Revisiting Charlotte Oelschlägel In War-Torn Germany


Charlotte Oelschlägel survived two World Wars, created a sensation in Berlin with her Eisballets and took Broadway by storm with her performances at the Hippodrome Theatre in the early twentieth century. In 1939, she returned to Germany to attend her mother's funeral and found herself trapped there when her passport. Her glory years behind her, Charlotte faded into relative obscurity... until she attempted to stage a comeback amidst the rubble at the end of the War.



In my digging, I came across a gem of a newspaper article from April 29, 1948 edition of "The Milwaukee Journal" that explained, "Charlotte, deprived of an ice rink by the lack of chemicals in war depleted Germany, hasn't forgotten how to skate. Today, she and her partner-husband, Carl Neumann, are hard at work on new routines - this time on roller skates... After Charlotte left the United States, she and her husband skated in Germany, England and Italy until World War II, when they were no longer permitted to give skating performances since they refused to appear in propaganda shows for Nazi Germany. Now 46, Charlotte and her husband occupy a two room apartment in the American sector of Berlin. Last fall they began developing a roller skating routine to take the place of their ice ballet. After months of training, the ballet is ready for a showing. Charlotte and her husband hope to appear on the stage again with their own roller skating ballet in the near future. Charlotte is still going strong. 'People can add up the years,' she says, but she doesn't feel too old for skating." I went digging in the German newspaper archives but sadly, I wasn't able to find any mention of a roller skating revue starring Charlotte in the late forties. I'd reached a dead end... or so I thought.

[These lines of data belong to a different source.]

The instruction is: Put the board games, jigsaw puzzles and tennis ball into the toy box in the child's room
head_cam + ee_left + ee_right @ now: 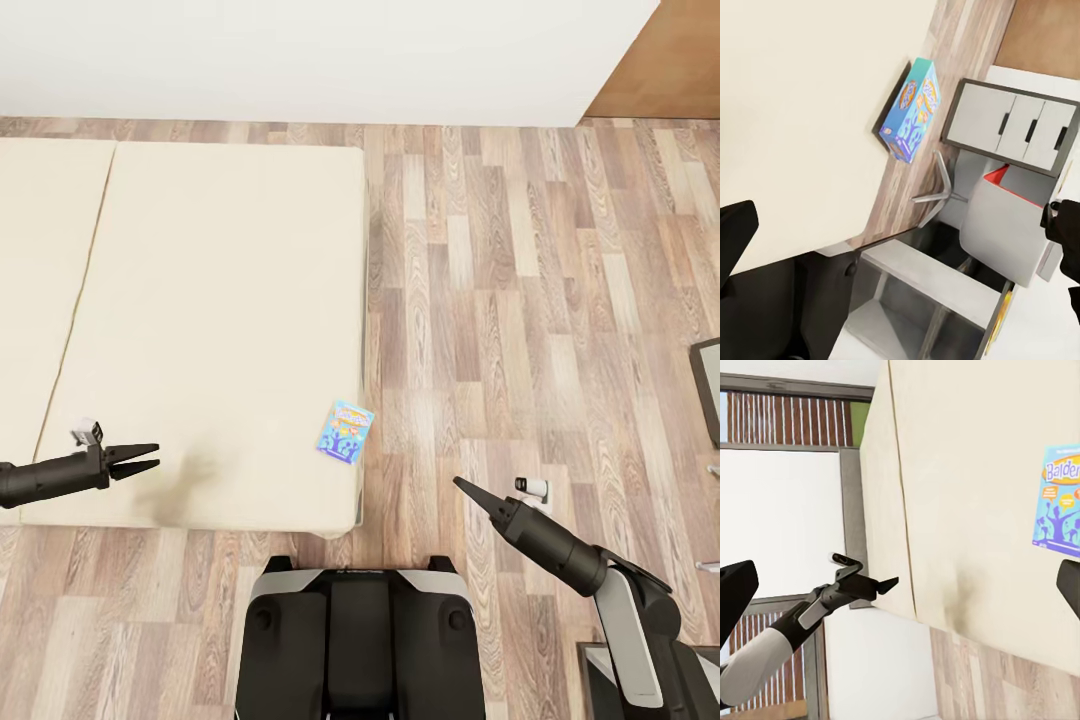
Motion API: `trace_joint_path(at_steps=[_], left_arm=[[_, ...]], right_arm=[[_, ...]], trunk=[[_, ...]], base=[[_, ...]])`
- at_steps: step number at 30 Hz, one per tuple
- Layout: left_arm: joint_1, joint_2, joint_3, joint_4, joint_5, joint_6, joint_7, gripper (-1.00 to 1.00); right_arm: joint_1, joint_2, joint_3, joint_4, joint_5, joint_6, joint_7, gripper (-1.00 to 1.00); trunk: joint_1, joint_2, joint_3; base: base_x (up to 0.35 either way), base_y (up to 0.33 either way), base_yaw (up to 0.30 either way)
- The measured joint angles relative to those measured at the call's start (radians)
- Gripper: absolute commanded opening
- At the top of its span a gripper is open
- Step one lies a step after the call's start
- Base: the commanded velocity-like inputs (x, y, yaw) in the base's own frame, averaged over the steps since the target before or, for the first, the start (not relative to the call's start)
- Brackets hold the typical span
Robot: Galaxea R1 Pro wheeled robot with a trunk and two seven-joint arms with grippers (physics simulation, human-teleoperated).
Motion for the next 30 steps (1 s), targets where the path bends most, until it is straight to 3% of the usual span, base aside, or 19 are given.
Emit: trace_joint_path(at_steps=[10,30], left_arm=[[0.000,0.000,-0.001,0.000,0.000,-0.001,0.000,1.00],[0.000,-0.001,0.000,0.000,0.000,-0.004,0.000,1.00]], right_arm=[[0.005,0.001,0.000,0.000,-0.001,-0.037,0.001,1.00],[0.006,0.001,0.000,0.001,-0.001,-0.044,0.001,1.00]], trunk=[[0.000,0.000,0.002],[0.000,0.000,0.032]], base=[[0.000,0.000,0.000],[0.000,0.000,0.000]])
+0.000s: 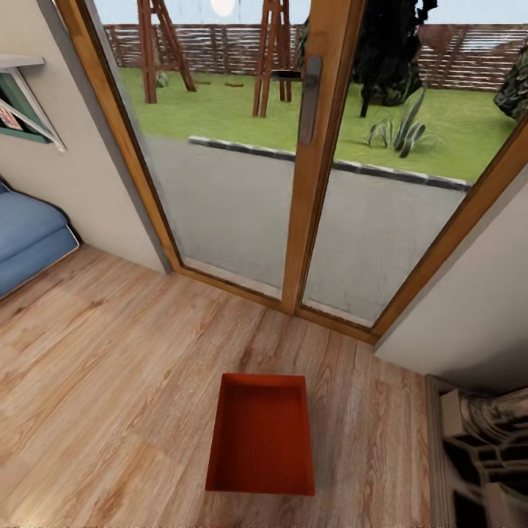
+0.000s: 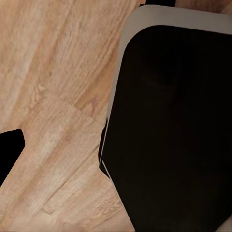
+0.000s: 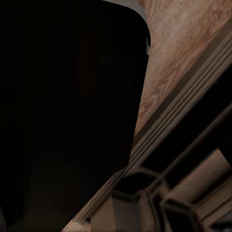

I then came across another anecdote that proved to be even more intriguing. In her book "Thin Ice", Jacqueline du Bief shared this tale from 1948 that proved even more compelling: "It happened in 1948 and the show that Mr. Nickling (Nick to his friends) was directing was the first ice show to be performed in Berlin since the war. One afternoon, while he was watching the company rehearse, Nick saw coming towards him a rather elderly lady, in a leather coat, with hair cut short like a boy's and her face innocent of any make-up. 'Forgive me, but there is no ice anywhere in Berlin and I should so much like to skate for a few minutes. Will you allow me to use your rink?' 'But it is not for the public and - the insurance-' 'Oh, don’t worry about that. I know how to skate. Nothing will happen to me.' Her personality and her tone intrigued Nick, who hazarded: 'You have been a skater?' 'Yes.' 'Might I know-'..." We're left to imagine the former star lacing up her skates and wowing Mr. Nickling with the legendary Charlotte back spiral and Axels she'd wowed audiences at the Hippodrome with some three decades prior.

In 1952, Charlotte was featured as the star of the short-lived "Eisballet Charlotte" at the Gridley Circus. She later turned to coaching for a time and passed away in November of 1984 in a retirement home in Barbarossastraße, West Berlin. In a October 1, 1967 letter to Dick Button, she wrote, "Nice to have heard from you and that you were thinking of us as we are both not well as Curt had a little collapse and I a bit of a breakdown due to seizures as we have so much trouble with getting something of all we have lost and as all our fortune and goods... [I am] 77 years [old]... but I am still skating." Charlotte's passion for skating, despite what certainly doesn't appear to have been an easy go of it later in life, serves as a reminder that the ice is always there for us when the going gets rough.